И только он, только сам он может ответить: отчего же тогда, когда внешне, физически все было потеряно, он был весел, уверен в себе и умел внушить эти чувства другим; и отчего сегодня, когда он — на вершине, когда он покорил Чимборасо нелегкой своей судьбы, — отчего сегодня он стоит перед тяжким этим решением, которое зреет в душе?

Зреет, но еще не созрело…

Может, все просто — прошла ты, молодость?

Он с грустью вспомнил, что нездоров, что завтра ждет пустынное, мертвое, что будущее не сулит ничего веселого; но не это мучило его. Вернее, оно было неотделимо от того, от главного в этот миг.

Он оборвал нить воспоминания, но призраки прошлого все стояли перед глазами.

Грязная и кровавая реакция, полуреволюции, война за свободу, уничтожившая чуть не половину людей страны, захотевшей свободы, — что лучше? Куда преклонить голову?

Он болен, и родина, которую он освободил наконец, — клянет его. Клянет и угрюмо смотрит — свободная и родная. Ах, вспомнишь Устариса… но что же Устарис. Он был слишком умен. Он мысленно проделал весь путь Боливара, он пришел к этой, нынешней — а может, и более дальней? — точке, и он не вышел при этом из своего кабинета.

Блаженны люди, видящие все наперед, и да поможет бог тем безумцам, кто действует, живет не умом, а всей жизнью… Что же Устарис. Не мудрено сказать человеку, идущему в пропасть, что можно и размозжить череп.

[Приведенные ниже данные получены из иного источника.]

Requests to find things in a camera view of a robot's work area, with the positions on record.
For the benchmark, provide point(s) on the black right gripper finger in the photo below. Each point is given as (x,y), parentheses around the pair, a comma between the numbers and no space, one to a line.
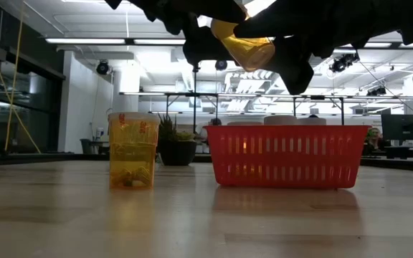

А сколько прекраснейших, чистых ушли под землю — и ничего не оставили после себя, кроме сомнительной памяти в душах живых сограждан. Лучшие, благородные шли вперед и гибли, а оставались хитрые, ловкие, равнодушные. Они хохотали над могилой героев, они клеветали, чернили их память; а ныне они готовы предать их и самой страшной пытке - пытке забвения. Мертвые беззащитны, мертвым не больно, и, главное, мертвые — молчат. Говорят выжившие, судят о прошлом выжившие. А кто выжил? Он, Боливар, не в счет — он уже не жилец. В лучшем случае — Сантандер. Но как же?

Как вынести тем немногим свободным и честным, кто еще жив, этот страшный удар по лучшим, умнейшим, благороднейшим, что погибли, — забвение и молчание о них? Все лучше — позор, клевета, поношение, упреки, попрание правды, но только вслух: когда поносят, когда бранят, ненавидят и обливают грязью, то есть горькая надежда, что в ком-то — быть может, в нынешних детях — эта брань, эта ненависть родят подозрение, интерес, любовь, и они вспомнят, они пойдут, они будут искать, они восстановят истину. Но забвение? Молчание? Тупое самодовольство выживших? Оголтелая тишина, безгласность?

Кто напомнит о юноше, милом, трогательном поэте, с саблей в руках бежавшем навстречу толпе льянерос? Через пять минут от него, от его неповторимой души, от его поэзии, от его тела остались лишь три-четыре кровавых куска, и это — разнесли на пиках разъяренные «адъютанты» Бовеса. Кто вспомнит о сотнях тысяч погибших детей? Кто вспомнит о юном Карлосе Монтуфаре, сыне маркиза де Сельва Алегре, — сподвижнике Гумбольдта в изучении Чимборасо, умнице, храбреце, казненном Морильо, — об одном из тех, чьей доблести, уму и бесстрашию обязаны своим благополучием нынешние каракасские и эквадорские богачи? Кто вспомнит о милом Франсиско Хосе Кальдасе — ботанике, химике, астрономе, бесстрашном мирном завоевателе андских вершин, ледников и кратеров, гордости испано-американской и мировой науки, — так же, как Монтуфар, замученном изуверами в шестнадцатом кровавом году?